The much hyped right-handed strikeout machine signed a 7-year, $175 million contract extension without ever having hit the open market. This is very surprising given that Strasburg’s agent is Scott Boras, notorious for pushing free agency to its absolute limits. The contract includes quite a bit of deferred money and the now popular three-year opt-out, but it averages $25 million per season.

This is remarkable given that this pitcher has never won 20 games or a Cy Young Award. Yes, he’s put up some big strikeout numbers and has produced an impressive 3.07 ERA and 1.09 WHIP in his six plus seasons. Yes, he’s still just 27 years old and seems to really be taking it to the next level this year. But besides early results, hype and Boras, Strasburg also shares the same elbow scar as Matt Harvey.

Harvey is the closest of the Mets big five to free agency. Currently in his first year of arbitration, Harvey is under two more years of control before hitting the open market after the 2018 season. Should he consider going down this same path, Harvey would do so two years from now, at age 29. On the books for a little over $4 million this year, Harvey will see arbitration raises each of the next two seasons. During that time the Mets will have three options – a) ride it out, enjoy the discounted ace and let him walk as a free agent b) trade him in 2017 when he’s hopefully rebuilt his value and is an appealing trade chip as he’ll have a year of control remaining or c) attempt to make a deal with the devil Boras.

Should they go the latter route, a lot will depend on how Harvey performs between now and then. This writer is confident that Harvey’s recent struggles are a hiccup and he’ll soon go back to being an ace pitcher. Should this regression prove to be ongoing or should he suffer another significant injury, all bets are off. For the sake of comparison, let’s say Harvey goes back to being Harvey and warrants such a contract. He’d be 30 at the start of it and it would take him through his age 36 season. Hard to say right now if that makes sense or not.

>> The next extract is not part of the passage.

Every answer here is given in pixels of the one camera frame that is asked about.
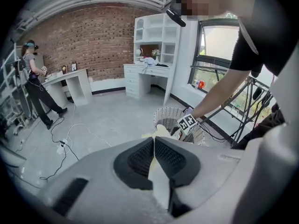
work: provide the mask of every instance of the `black pants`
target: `black pants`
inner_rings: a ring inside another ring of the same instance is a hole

The tricky part for the Mets front office and ownership is going to be deciding which of the big five they’ll invest in long term. Even if we win the World Series this year and next (imagine that for just a second, smile, breathe, come back) the revenue windfall still wouldn’t afford us the luxury of doling out five Strasburg contracts. That would amount to $125 million, nearly their current team payroll. Unless you filled the lineup and bullpen with nothing but rookie contracts, this wouldn’t work.

The good news is we have time. Wheeler hits free agency after the 2019 season, deGrom and Syndergaard after 2020 and Matz after 2021. Odds are, sadly, that at least one of these guys will get wiped out (or at least rendered mediocre) by injury before they reach free agency. One of them may end up getting traded. Realistically, we can only hope to lock up two or three of them at these prices, but it’s a long way off. Which two or three wind up remaining in a Mets uniform into their 30s will depend on performance, health, and market factors.  We have no clue what to expect from Wheeler upon his return and Matz still has to prove he can stay healthy. The only thing we can say with some certainty is that these young pitchers all have a shot to be very rich some day.  

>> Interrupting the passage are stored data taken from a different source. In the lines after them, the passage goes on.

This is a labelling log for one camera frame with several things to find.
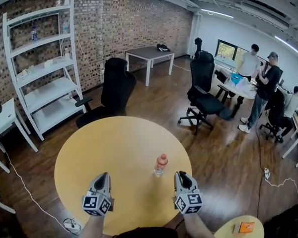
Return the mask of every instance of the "white shelf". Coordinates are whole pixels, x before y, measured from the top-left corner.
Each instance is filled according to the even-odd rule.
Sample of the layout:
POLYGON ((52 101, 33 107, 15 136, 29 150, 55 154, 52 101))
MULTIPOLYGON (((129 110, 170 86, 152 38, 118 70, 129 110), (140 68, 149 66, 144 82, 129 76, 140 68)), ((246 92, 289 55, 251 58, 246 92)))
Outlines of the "white shelf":
POLYGON ((64 96, 33 114, 35 123, 41 133, 49 130, 59 122, 83 109, 76 107, 76 101, 64 96))
POLYGON ((57 98, 77 89, 77 86, 65 77, 58 78, 24 96, 29 113, 32 113, 57 98))
POLYGON ((39 39, 37 41, 32 41, 28 44, 25 44, 15 50, 13 50, 10 53, 10 56, 11 56, 11 58, 13 58, 21 53, 27 52, 27 51, 29 51, 33 48, 39 47, 41 45, 48 44, 50 42, 58 41, 58 40, 65 39, 65 38, 70 38, 70 37, 71 37, 71 34, 58 34, 58 35, 52 35, 49 37, 39 39))
POLYGON ((43 18, 43 17, 58 14, 59 11, 67 10, 67 9, 69 10, 70 8, 71 8, 70 5, 62 5, 62 6, 37 10, 37 11, 30 12, 30 13, 27 13, 25 15, 16 17, 14 19, 10 19, 10 20, 7 21, 7 25, 10 26, 10 27, 15 27, 17 25, 26 23, 26 22, 31 21, 31 20, 35 20, 35 19, 38 19, 38 18, 43 18))
POLYGON ((18 87, 21 88, 40 77, 43 77, 58 69, 62 69, 64 67, 67 67, 73 64, 74 64, 74 61, 72 59, 66 59, 65 57, 57 57, 53 59, 53 64, 48 68, 44 68, 44 62, 36 66, 33 66, 32 68, 29 69, 31 71, 30 74, 25 76, 23 79, 21 78, 21 73, 19 73, 16 76, 16 82, 18 84, 18 87))

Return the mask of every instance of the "chair armrest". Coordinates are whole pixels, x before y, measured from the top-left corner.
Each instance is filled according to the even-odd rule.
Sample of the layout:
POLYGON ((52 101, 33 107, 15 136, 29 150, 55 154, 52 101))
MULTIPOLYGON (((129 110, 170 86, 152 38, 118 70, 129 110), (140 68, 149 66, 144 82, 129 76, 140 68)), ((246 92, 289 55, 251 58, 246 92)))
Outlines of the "chair armrest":
POLYGON ((204 91, 200 86, 197 86, 197 85, 195 85, 194 86, 194 88, 196 89, 196 90, 198 90, 200 93, 202 93, 202 94, 208 94, 206 91, 204 91))
POLYGON ((75 103, 75 106, 78 108, 78 107, 80 107, 81 105, 84 105, 85 108, 86 108, 86 110, 87 110, 87 112, 89 112, 89 111, 91 111, 91 108, 90 108, 88 102, 90 102, 92 99, 93 99, 93 98, 91 98, 91 97, 83 98, 82 100, 77 101, 77 102, 75 103))

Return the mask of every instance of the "round wooden table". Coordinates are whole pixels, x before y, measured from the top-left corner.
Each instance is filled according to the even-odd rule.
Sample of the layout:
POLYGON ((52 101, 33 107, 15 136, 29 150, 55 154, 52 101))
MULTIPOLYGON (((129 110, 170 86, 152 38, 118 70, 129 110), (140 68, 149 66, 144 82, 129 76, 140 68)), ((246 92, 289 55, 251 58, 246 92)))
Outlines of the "round wooden table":
POLYGON ((76 131, 63 145, 54 177, 64 206, 86 224, 82 196, 103 172, 111 176, 114 211, 105 218, 104 233, 118 235, 137 227, 161 227, 179 212, 174 209, 174 174, 192 175, 182 144, 165 128, 135 117, 111 117, 76 131), (161 177, 153 174, 156 159, 165 153, 161 177))
POLYGON ((234 218, 227 222, 224 226, 222 226, 217 232, 214 234, 215 238, 264 238, 264 227, 263 224, 259 221, 259 219, 253 216, 240 216, 234 218), (255 222, 255 228, 252 233, 248 234, 233 234, 233 230, 235 224, 241 222, 255 222))

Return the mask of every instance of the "white t-shirt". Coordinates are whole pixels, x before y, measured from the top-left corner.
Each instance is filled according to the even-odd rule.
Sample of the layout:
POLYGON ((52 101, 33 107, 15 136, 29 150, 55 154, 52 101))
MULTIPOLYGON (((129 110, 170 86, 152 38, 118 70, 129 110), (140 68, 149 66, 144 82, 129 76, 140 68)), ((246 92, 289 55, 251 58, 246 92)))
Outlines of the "white t-shirt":
POLYGON ((250 52, 243 54, 242 67, 239 70, 239 74, 243 76, 253 75, 255 70, 260 69, 260 61, 257 56, 253 56, 250 52))
POLYGON ((286 109, 284 112, 284 116, 292 118, 296 108, 298 108, 298 96, 295 96, 293 94, 288 94, 285 99, 285 104, 286 104, 286 109))

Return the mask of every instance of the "white wall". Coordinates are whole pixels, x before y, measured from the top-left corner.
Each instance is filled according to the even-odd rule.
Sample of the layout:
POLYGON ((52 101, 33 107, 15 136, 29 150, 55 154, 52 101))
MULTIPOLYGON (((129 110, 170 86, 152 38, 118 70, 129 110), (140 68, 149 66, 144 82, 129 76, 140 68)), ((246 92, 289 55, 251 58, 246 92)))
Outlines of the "white wall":
POLYGON ((259 46, 258 56, 265 59, 271 51, 278 54, 278 65, 284 71, 284 86, 293 89, 298 85, 298 57, 285 44, 250 27, 217 16, 203 16, 198 36, 202 39, 202 50, 215 55, 218 40, 232 43, 250 51, 252 44, 259 46))

10 comments for “What does Stephen Strasburg’s contract mean for the Mets?

  1. May 13, 2016 at 10:21 am

    What does it mean for the Mets? Well, hopefully it completely eliminates the idea that the gosh darn evil Scott Boras takes every single one of his high profile clients to free agency.

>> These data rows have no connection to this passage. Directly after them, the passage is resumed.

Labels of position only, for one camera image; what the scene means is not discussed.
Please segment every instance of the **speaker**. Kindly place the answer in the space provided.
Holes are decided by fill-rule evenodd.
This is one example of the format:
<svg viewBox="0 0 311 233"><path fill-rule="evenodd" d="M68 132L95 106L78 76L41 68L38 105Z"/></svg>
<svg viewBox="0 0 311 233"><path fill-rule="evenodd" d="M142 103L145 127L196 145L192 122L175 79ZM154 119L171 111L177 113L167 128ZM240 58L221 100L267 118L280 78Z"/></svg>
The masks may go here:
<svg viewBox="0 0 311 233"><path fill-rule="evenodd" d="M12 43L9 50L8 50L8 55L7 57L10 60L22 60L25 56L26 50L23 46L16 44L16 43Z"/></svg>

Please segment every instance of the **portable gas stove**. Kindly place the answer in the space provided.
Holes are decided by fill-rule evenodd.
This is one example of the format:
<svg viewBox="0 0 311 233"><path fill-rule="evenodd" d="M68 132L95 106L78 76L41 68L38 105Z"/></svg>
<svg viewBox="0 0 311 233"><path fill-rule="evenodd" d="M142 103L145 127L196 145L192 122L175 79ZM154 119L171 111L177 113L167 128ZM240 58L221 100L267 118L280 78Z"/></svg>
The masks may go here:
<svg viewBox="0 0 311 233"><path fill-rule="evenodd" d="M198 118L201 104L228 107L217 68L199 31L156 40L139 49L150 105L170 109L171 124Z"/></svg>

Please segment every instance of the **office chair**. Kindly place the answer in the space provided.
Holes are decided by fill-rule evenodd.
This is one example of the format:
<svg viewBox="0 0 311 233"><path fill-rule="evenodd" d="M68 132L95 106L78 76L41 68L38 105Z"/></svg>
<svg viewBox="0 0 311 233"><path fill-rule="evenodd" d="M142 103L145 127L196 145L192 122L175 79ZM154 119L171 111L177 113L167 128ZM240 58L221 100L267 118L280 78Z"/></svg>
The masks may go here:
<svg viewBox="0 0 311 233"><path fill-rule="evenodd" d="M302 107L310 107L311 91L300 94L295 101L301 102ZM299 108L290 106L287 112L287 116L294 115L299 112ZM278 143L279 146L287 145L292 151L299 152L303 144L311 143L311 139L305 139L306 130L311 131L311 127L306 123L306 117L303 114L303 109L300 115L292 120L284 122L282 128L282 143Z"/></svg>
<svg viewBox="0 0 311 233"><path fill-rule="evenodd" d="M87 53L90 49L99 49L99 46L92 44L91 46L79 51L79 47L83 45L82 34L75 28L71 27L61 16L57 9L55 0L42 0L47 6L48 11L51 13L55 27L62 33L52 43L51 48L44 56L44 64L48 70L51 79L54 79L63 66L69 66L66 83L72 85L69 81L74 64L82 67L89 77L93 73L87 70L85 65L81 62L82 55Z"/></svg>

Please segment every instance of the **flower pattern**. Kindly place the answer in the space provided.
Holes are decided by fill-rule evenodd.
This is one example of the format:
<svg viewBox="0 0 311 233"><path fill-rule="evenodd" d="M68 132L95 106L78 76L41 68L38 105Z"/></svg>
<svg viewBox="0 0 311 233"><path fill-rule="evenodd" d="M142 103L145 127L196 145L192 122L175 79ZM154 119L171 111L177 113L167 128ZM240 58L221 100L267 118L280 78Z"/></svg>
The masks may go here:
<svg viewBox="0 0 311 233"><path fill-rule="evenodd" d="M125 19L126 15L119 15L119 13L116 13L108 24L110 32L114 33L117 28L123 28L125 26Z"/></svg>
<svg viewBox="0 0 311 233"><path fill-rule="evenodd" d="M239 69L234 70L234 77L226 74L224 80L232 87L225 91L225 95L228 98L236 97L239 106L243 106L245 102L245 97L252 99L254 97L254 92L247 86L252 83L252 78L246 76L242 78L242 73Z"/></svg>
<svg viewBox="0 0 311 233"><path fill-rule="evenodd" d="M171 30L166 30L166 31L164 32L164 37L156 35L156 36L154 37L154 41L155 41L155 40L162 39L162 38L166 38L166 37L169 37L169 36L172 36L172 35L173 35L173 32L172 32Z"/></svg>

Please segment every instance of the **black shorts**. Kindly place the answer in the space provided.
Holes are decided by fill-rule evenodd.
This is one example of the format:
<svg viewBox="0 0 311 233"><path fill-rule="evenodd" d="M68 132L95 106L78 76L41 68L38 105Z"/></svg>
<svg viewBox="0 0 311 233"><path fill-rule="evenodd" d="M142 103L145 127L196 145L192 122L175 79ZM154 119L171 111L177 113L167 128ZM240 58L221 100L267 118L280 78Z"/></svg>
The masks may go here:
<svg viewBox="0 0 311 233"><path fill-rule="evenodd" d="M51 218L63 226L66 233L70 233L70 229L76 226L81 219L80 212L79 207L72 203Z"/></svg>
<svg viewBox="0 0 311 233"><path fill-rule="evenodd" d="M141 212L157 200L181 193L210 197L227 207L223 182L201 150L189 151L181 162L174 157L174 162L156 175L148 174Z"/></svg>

    As easily the best free agent pitcher available, Strasburg would have been looking at David Price money if he hit the market, assuming he pitched the remainder of ’16 as he has since returning from the DL last August.

    His last 10 starts of 2015 — 66.1 IP, 92 Ks, 1.90 ERA
    First 7 starts of 2016 — 49 IP, 58 Ks, 2.76 ERA (2.26 FIP)

    He’s 11-2 since last August.

    He’s a premier pitcher who finally looks healthy. Sure, he absolutely comes with injury risk. And that’s why this is a good deal for both sides. The Nats are locking in the discount now which wouldn’t be there if he made 30+ starts this year.

    And Strasburg has a huge contract if he does get hurt and has the ability to hit the market again at age 30 if he’s healthy and dominating.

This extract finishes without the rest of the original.